WHAT YOU ARE ASKED TO DO - From the entries, copy out every line in which the word "striped" is found.

INFORMATION PROVIDED -
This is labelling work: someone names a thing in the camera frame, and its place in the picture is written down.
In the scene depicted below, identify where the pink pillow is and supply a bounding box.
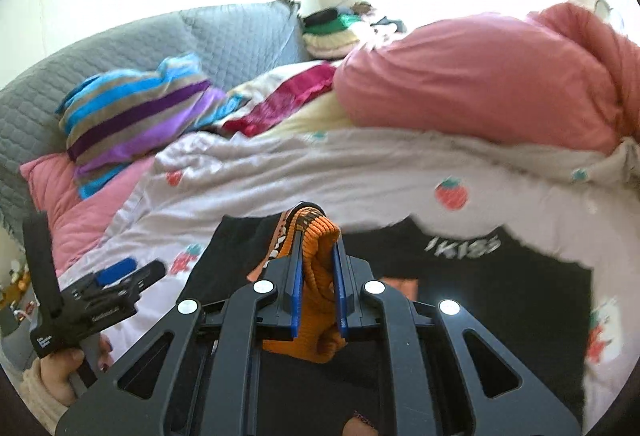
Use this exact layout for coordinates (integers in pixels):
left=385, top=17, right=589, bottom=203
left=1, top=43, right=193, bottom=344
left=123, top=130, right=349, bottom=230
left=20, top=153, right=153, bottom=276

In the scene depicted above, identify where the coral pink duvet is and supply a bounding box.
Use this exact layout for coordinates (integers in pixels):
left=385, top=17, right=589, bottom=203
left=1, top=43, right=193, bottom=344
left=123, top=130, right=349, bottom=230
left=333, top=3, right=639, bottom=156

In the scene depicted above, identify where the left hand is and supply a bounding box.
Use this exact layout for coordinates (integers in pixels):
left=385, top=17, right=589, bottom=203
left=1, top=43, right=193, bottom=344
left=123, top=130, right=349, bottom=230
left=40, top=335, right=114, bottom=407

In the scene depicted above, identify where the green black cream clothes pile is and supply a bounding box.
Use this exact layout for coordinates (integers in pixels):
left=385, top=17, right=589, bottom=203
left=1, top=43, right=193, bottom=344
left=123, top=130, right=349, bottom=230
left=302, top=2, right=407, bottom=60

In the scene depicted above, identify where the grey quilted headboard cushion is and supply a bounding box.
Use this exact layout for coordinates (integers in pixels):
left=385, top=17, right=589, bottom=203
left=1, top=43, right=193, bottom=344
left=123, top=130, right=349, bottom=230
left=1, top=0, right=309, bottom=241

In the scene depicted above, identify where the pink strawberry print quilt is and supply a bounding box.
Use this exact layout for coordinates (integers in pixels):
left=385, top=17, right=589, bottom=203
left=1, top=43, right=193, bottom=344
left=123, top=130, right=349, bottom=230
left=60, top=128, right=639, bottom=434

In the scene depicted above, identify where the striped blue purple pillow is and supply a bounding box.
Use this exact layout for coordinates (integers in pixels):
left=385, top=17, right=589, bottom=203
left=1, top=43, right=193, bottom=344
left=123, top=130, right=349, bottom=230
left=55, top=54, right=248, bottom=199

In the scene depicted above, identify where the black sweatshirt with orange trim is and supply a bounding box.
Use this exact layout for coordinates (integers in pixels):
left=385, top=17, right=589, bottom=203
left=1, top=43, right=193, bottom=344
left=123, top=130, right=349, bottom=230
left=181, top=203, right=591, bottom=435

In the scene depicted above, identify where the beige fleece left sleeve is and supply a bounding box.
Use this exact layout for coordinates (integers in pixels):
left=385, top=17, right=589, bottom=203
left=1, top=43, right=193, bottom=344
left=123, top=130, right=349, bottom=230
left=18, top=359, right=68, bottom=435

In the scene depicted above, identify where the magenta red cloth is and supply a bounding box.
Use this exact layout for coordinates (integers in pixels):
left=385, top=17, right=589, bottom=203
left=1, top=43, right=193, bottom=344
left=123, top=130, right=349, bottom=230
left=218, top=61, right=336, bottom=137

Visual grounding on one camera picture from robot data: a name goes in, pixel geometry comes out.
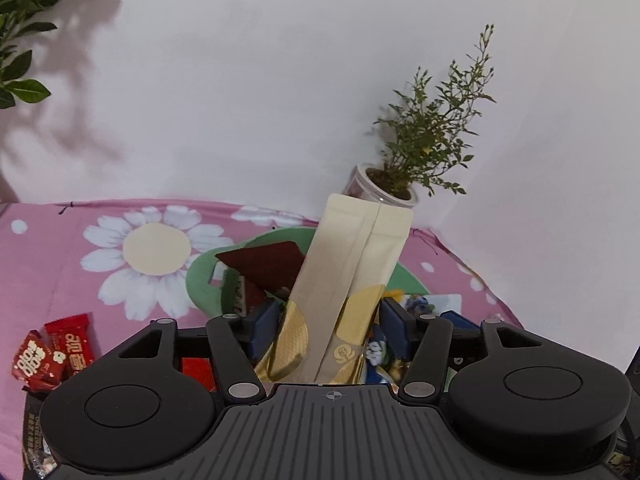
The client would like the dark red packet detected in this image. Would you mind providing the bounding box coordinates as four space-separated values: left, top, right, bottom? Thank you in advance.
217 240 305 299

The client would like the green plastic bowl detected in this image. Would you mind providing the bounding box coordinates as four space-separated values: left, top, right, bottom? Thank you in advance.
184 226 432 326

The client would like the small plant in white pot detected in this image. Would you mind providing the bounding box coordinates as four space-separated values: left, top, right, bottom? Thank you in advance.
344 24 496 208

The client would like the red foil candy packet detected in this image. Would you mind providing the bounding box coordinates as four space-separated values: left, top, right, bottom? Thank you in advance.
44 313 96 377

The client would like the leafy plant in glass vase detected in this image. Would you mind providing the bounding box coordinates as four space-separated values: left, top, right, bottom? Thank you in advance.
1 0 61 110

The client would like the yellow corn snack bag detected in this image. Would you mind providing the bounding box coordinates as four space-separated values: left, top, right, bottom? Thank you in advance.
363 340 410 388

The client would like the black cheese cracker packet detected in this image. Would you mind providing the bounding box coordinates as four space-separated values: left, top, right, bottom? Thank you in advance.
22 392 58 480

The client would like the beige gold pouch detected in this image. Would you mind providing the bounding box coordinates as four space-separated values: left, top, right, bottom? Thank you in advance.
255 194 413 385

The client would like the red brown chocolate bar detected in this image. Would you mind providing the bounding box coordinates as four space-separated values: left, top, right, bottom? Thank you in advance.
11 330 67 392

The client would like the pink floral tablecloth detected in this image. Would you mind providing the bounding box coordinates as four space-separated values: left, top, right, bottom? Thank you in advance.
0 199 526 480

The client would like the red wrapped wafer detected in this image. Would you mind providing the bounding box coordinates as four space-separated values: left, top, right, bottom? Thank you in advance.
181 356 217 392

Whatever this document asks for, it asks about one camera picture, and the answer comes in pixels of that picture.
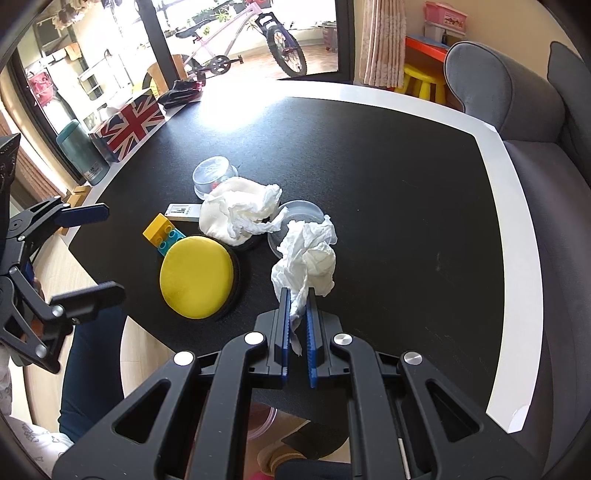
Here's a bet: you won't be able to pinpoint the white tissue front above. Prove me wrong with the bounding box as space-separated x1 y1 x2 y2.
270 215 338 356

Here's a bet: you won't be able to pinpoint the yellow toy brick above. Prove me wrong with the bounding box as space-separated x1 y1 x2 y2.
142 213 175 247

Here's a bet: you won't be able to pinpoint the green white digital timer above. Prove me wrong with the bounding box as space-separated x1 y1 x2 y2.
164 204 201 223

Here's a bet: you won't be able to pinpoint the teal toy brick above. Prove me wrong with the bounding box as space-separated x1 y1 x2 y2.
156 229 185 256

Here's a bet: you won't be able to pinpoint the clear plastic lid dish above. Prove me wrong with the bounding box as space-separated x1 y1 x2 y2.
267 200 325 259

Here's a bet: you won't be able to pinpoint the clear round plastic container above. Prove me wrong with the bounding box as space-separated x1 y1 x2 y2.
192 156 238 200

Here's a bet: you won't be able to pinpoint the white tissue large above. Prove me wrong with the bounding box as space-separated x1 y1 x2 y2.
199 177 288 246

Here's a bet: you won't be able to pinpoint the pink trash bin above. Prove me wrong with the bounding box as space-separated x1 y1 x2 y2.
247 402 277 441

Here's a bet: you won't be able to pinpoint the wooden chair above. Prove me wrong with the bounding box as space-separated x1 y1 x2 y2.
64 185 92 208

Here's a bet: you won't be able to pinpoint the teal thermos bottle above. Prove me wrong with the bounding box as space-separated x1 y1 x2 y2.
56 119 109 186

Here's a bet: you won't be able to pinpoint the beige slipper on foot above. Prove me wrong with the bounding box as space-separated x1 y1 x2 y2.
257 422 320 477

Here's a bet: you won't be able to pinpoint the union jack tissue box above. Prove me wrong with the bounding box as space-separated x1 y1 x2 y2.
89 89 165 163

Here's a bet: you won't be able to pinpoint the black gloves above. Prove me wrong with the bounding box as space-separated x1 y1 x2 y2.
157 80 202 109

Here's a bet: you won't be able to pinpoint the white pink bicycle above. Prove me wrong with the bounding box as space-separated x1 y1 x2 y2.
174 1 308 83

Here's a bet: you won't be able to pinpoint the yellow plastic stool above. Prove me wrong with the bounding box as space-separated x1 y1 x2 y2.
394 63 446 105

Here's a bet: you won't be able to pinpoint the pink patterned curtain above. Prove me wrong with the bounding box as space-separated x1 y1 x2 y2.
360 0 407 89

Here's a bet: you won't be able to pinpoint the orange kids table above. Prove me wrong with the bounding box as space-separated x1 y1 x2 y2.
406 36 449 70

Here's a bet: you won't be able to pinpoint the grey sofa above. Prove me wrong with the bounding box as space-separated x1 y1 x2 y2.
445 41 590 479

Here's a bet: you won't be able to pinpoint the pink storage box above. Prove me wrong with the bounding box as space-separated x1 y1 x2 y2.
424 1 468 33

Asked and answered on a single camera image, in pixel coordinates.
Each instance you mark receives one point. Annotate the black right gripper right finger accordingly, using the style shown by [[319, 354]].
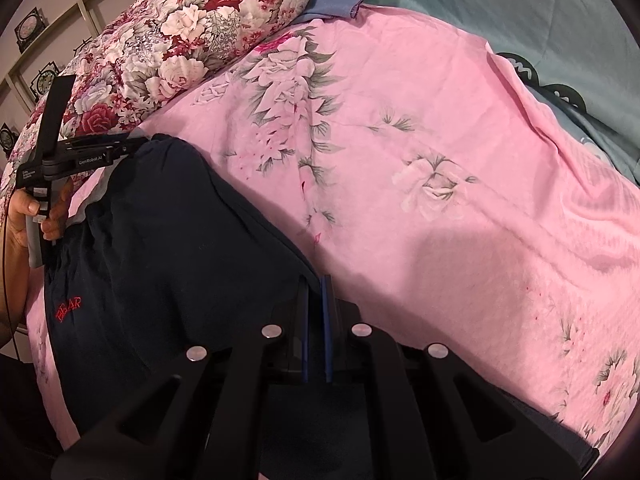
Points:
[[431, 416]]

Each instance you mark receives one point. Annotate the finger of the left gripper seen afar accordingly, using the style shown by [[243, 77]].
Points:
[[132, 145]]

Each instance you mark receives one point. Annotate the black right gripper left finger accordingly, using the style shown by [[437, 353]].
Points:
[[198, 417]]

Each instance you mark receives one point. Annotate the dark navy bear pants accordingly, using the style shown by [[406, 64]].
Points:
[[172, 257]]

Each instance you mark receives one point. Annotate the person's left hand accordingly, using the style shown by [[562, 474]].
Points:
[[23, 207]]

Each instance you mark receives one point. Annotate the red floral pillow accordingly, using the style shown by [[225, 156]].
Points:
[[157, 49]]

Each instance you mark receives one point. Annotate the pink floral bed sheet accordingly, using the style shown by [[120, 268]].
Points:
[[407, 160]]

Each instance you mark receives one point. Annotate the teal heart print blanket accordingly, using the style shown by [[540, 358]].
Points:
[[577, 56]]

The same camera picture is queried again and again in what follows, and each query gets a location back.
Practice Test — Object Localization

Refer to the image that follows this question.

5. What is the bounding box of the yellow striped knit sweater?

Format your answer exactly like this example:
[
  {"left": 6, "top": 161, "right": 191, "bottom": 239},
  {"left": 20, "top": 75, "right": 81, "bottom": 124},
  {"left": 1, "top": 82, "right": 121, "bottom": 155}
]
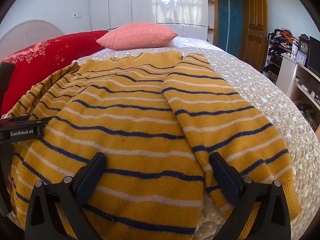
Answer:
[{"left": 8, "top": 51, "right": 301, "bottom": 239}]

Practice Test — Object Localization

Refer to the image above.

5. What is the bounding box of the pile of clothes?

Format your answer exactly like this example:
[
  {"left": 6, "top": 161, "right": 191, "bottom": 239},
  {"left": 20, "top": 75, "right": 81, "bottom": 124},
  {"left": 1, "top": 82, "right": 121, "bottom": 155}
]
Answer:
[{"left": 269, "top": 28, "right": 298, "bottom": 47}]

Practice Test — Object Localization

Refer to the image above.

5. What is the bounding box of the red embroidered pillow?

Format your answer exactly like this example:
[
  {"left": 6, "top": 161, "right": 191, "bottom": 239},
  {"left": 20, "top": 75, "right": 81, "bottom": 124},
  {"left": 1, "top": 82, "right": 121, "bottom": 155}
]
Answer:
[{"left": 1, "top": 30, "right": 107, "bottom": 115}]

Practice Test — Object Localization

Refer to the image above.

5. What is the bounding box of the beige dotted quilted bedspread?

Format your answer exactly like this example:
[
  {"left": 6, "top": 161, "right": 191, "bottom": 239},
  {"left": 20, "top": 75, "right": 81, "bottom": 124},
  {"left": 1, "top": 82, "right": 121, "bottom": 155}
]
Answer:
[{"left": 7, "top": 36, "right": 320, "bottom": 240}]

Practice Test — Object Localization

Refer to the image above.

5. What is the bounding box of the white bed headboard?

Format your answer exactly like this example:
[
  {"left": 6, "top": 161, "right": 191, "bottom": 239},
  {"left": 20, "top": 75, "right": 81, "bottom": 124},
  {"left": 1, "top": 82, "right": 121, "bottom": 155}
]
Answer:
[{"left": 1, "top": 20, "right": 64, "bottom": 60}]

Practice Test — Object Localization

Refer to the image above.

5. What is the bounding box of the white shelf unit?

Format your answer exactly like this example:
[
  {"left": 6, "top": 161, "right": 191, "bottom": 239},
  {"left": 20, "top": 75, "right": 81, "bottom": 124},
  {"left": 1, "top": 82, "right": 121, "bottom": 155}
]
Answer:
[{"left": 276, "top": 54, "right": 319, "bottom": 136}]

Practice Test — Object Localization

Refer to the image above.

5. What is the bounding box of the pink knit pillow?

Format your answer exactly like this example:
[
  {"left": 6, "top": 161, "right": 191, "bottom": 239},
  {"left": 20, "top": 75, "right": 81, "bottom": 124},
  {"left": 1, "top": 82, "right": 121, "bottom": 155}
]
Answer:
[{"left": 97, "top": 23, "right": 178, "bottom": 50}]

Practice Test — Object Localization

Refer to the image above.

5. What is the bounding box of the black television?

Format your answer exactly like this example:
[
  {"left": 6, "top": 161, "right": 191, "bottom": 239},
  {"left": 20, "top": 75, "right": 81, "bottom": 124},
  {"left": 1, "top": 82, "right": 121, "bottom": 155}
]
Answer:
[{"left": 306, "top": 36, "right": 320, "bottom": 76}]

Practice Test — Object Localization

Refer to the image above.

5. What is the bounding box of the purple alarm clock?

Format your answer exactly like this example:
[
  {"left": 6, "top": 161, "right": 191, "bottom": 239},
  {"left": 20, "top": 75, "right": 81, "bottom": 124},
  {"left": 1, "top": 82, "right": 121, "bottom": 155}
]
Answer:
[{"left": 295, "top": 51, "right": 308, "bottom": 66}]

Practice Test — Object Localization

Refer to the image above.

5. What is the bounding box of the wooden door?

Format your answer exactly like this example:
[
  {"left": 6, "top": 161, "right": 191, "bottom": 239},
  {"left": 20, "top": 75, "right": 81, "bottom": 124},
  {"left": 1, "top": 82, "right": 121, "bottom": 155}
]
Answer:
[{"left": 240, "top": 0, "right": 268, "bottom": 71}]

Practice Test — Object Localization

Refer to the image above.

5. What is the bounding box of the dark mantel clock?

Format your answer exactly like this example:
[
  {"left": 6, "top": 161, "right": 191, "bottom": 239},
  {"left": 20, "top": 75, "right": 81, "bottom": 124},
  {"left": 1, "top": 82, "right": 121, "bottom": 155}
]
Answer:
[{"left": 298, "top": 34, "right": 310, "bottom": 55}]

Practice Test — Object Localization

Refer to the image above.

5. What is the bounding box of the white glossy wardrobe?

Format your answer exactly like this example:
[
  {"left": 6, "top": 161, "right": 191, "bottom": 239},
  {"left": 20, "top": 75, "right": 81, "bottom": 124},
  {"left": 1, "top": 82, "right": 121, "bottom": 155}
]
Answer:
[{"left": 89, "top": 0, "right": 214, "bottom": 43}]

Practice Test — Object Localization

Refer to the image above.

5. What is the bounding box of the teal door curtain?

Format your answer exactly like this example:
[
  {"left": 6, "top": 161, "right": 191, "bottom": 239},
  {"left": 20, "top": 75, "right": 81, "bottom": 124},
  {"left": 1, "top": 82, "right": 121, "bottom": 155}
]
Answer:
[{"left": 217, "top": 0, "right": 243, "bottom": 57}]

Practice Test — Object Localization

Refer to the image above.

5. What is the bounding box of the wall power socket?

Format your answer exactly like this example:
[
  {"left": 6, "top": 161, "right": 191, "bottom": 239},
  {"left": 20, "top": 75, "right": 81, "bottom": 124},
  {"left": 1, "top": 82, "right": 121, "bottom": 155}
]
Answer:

WRITTEN RESPONSE -
In the scene depicted above, identify where the striped blue purple pillow is and supply a bounding box.
5. What is the bounding box of the yellow striped knit sweater?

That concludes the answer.